Chinese officials in Yunnan have recently taken the unusual step of inviting internet users to help in investigating the suspicious and controversial death of Li Qiaoming in policy custody last month.
The controversy began a little over a week ago, when on February 12 in Puning county of Yunnan province, a public security bureau announced that inmate Li had sustained fatal brain trauma during a game of 躲猫猫 (eluding the cat) with fellow prisoners. 躲猫猫 appears to be a physical game of rough and tumble played by inmates within some Chinese prison systems, and the term 躲猫猫 has since become a hot search term on the Internet in China, generating over 35,000 comments on QQ.com alone.
Soon after the announcement of Li’s death, allegations of police brutality, of government complicity, even of corruption and conspiracy swirled in the public imagination. To help alleviate the buildup in public anger and gossip, the government decided to invite Chinese netizens to participate in an investigation.
The injury and subsequent death of the Yuxi city Hongta district Beicheng town young man Li Qiaoming in a detention center has received broad media attention, especially on the Internet. The term ‘eluding the cat’ has become a hot Internet term in a very short time. In order to satisfy the public’s right to know, the Yunnan provincial publicity departhment will form an investigative committee with other relevant departments and proceed to Kunming city Puning town on the morning of February 20 to find out the truth about the incident. We are presently looking for four netizens and other representatives from society to serve as members of the committee. You can register between now and 8:00pm on the evening of February 19, 2009.” The notice also included a QQ account number and a telephone phone number.
“There is no truth that needs to be hidden. We will show by actual action tomorrow that this is now a show.” Yunnan provincie publicity department press and publication administration deputy director Gong Fei said that the main reason why netizens were suspicious about the ‘eluding the cat’ incident was that the information had not been open and transparent in a timely manner. This time, the relevant departments (which includes the Yunnan provincial party public department, the Yunnan provincial public security bureau, the Yunnan Political Legal Committee and the Yunnan provincial procuratorate). Their public invitation for netizens is the first time in the history of the Internet in China.

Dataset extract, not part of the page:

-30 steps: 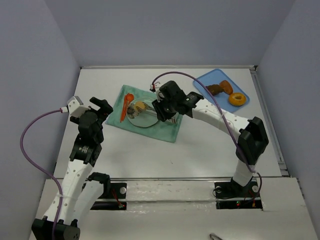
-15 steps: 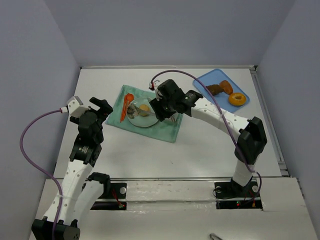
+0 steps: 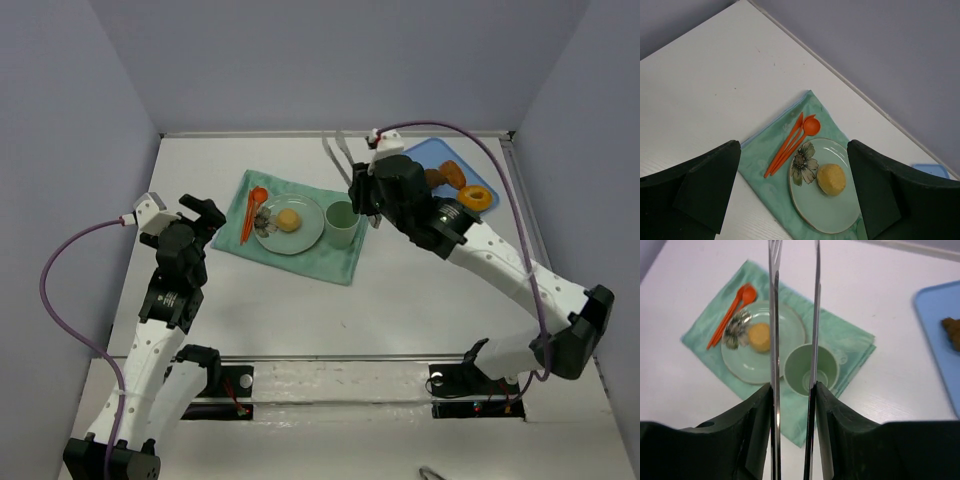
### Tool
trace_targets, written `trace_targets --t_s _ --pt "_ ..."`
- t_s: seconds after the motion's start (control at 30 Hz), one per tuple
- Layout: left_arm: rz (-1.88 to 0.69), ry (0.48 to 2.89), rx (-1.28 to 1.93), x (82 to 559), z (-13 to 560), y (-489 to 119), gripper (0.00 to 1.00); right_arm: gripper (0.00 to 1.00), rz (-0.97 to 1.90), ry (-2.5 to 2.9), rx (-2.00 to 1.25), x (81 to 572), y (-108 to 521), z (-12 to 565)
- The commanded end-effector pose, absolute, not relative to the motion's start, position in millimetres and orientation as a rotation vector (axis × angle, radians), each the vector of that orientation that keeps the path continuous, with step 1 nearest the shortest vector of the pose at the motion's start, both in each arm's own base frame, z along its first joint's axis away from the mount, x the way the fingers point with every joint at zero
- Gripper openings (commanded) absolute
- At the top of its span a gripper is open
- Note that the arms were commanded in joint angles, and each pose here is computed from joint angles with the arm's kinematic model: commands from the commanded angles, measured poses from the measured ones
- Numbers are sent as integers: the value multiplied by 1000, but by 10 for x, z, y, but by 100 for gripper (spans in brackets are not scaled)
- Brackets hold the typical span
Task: Place the bread
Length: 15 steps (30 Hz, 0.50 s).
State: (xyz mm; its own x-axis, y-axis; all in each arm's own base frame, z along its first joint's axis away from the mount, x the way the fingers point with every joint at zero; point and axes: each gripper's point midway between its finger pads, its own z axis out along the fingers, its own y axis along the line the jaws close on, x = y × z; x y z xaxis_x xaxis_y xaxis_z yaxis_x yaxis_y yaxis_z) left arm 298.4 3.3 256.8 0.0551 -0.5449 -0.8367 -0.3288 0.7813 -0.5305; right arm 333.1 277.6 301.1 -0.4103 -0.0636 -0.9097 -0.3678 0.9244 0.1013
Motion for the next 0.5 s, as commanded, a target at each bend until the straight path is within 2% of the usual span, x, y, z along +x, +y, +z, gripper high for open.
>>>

Gong Fei said: “Before the public notice went out, we spent the entire morning convincing the other departments to cooperate with the media interviews. In the past, we did not respect the rules of journalism sufficiently and we did not understand the new media well enough. That was why we had a problem with public opinion. The purpose of this investigation is to show that there are no hidden secrets in this case.” This decision had not been easy to make. “We basically discussed this for one whole morning. But in the end, we thought that a news story cannot just be ‘blocked.’ Besides this closed and opaque approach violated the people’s right to know and caused the public to misinterpret the facts.”
Despite initial doubts about the authenticity of the invitation when it first appeared on a government website, more than 500 netizens still applied. Last week, a committee of 10 diverse people – including an insurance salesman, a technology worker and an art student, for example – formed and visited the scene of the incident.
Personally I thought this was an interesting story when I first came across it last week – though I am not sure what a group or committee of netizens can really do. Even if they don’t get to the “truth,” this will help to lend an air of justice to the case.
It’s sort of like the jury system in the U.S. Legal experts have known for a long time that juries rarely follow judge’s instructions and actually routinely make up decisions according to their own reasoning … often having little to do with the law. But right or wrong, the participation of citizens in some part of the justice system – no matter now tenuous – can lend an air of legitimacy and fairness to the system.
What do people think of the story? Any other developments to add?